The first rule of menopause is that you don’t talk about the menopause. At least, that’s how it feels when, like me, you go through this dreaded stage of life at the age of 39.

Many of my friends are still out there looking for Mr Right and hoping to settle down, and the concept of the menopause is so far from their minds that I feel embarrassed to mention it.

Having never actually spoken to anyone about the menopause before, I knew very little about it at first.

When my doctor first broke the news, I shook my head and told him ‘no way. That happens to old ladies, not me.’

A Google search when I got home made me feel even worse. It told me that while 1 in 100 women go through early menopause, its drug addicts, alcoholics and women living in economically deprived areas who are most prone to it, and I don’t tick any of those boxes. So where, and who, are the other women out there who are also going through the same ordeal as me?

It seems like the early menopause is the last remaining societal taboo. People nowadays talk publicly about farting, snoring, even whether or not they are taking anti depressants and are in therapy, but the menopause still remains way off-topic if you’re under 45.

While my 11 year old daughter gets inundated with information about puberty as a rite of passage, for women going through the menopause, there is an uncomfortable silence.

My mother never mentioned the menopause to me, although I do remember her having terrible mood swings in her forties which in hindsight probably had something to do with it.

While I’m not prone to sudden rages yet, I have had the odd hormonal moment. I’m a little quicker to resort to shouting when one of my children defies me - and I’m probably more prone to tears when they shout back.

The silence around the menopause is of course because we would all rather not draw attention to the fact our bodies are growing older. I went to Ipswich’s first ‘Menopause Cafe’ event last month, which was organised as an opportunity for women going through ‘the changes’ to meet up and have open conversations about the unmentionable. While I was the youngest attendee present, it was helpful to open up, even if it was uncomfortable at first to be discussing such an intimate topic with a room full of strangers.
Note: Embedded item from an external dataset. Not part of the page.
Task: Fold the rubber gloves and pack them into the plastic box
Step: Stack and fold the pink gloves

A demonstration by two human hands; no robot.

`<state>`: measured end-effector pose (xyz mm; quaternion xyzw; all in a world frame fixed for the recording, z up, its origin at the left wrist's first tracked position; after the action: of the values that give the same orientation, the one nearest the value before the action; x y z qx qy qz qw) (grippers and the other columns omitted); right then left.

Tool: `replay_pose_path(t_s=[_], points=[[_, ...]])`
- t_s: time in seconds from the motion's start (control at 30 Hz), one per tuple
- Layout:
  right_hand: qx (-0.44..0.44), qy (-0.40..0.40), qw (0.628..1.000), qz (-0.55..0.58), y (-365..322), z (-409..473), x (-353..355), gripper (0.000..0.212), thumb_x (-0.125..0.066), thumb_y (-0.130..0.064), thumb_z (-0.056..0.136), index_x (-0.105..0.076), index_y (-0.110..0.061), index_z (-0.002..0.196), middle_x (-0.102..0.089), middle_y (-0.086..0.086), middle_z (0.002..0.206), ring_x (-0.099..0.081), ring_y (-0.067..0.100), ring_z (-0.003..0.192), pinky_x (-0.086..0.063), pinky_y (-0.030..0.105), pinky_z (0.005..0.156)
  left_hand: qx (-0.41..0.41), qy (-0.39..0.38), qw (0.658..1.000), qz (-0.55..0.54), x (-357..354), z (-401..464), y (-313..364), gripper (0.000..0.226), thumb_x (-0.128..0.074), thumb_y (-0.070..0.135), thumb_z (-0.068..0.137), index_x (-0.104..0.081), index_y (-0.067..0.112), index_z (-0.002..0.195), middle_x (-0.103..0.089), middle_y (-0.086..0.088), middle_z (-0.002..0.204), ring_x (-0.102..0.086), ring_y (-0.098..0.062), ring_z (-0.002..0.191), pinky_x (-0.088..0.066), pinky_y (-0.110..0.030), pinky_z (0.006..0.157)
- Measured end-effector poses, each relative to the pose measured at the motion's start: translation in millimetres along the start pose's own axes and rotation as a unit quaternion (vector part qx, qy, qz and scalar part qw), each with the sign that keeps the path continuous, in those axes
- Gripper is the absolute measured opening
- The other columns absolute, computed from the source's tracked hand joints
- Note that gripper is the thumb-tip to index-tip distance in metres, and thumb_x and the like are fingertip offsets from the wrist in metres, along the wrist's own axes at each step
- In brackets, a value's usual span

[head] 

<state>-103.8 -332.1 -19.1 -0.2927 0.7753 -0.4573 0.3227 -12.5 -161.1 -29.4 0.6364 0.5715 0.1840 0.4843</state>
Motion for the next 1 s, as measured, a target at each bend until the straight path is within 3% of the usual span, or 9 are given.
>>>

Many of the women I met shared how they had recently bought a dog to get that extra hit of unconditional loving, while their husbands, in the midst of their own mid-lie crises, comfort-feed their angst with sports cars or gadgets.

A mother and daughter present were both menopausal together. The mum, now in her 70s, had been going through the menopause since the 1980s. Imagine that. When she first started the menopause, cultural ideas around the menopause were different - it was even more of a taboo then, she tells me.

Several women said that going through the menopause had made them feel irrational fears, such as a sudden flying phobia, and many said they felt more invisible now.

Being relatively young means that I’m not struggling with empty nest syndrome yet- my youngest, who is three, is thankfully still a big fan of mummy-cuddles. So I can’t identify with what a lot of these women are going through, although I do sympathise with them.

Luckily I don’t want anymore children anyway, as I already have three, and believe me that’s more than enough.

But the hardest thing about going through the menopause at my age is the feeling that my body pressed the fast-forward button when I wasn’t looking, and now I’m having to face up to the awkward fact of my accelerated ageing.

I have five pet chickens that I keep at the back of my garden, and while four of them are still in their egg-laying prime, one of them, Flossy, stopped laying eggs a few months ago. As her owner, I found this quite irritating as I still have to feed her, and now I get nothing in return. Indeed, its a sobering thought that when farm chickens reach that menopausal stage, they’re killed off, as they have ceased to perform their function in life.

‘Now I feel like Flossy’, I thought sadly upon being told I am menopausal. But actually, I have come to realise that Flossy is now a source of hope to me, as she has become anything but invisible since she stopped laying. Flossy clearly believes in ‘age over beauty’ and now totally rules the roost, pecking the younger hens out of her way to get all the best leftover dinner treats.

She inspires me to believe there’s a reason why nature doesn’t kill Flossy and I off after we pass the reproducing stage. Nature gives us this extra time to reflect on the lives we have lived, and fulfil other purposes in life.

Without the discomfort of having to push out eggs, Flossy is now free to focus on indulging herself in any way she can. I’ve decided that Flossy, and her human equivalent, Madonna, are my new menopause heroines.

So going through early menopause can be frightening, but it can also be emancipating. Without having to carry around all those pointless little eggs inside me, I can make the most of the time I have left on this earth in every way that I can.

And the good thing about the silence around the issue of early menopause is that I don’t have to ‘rewrite the book’, because the book was never written. I am going to make up my own rules now.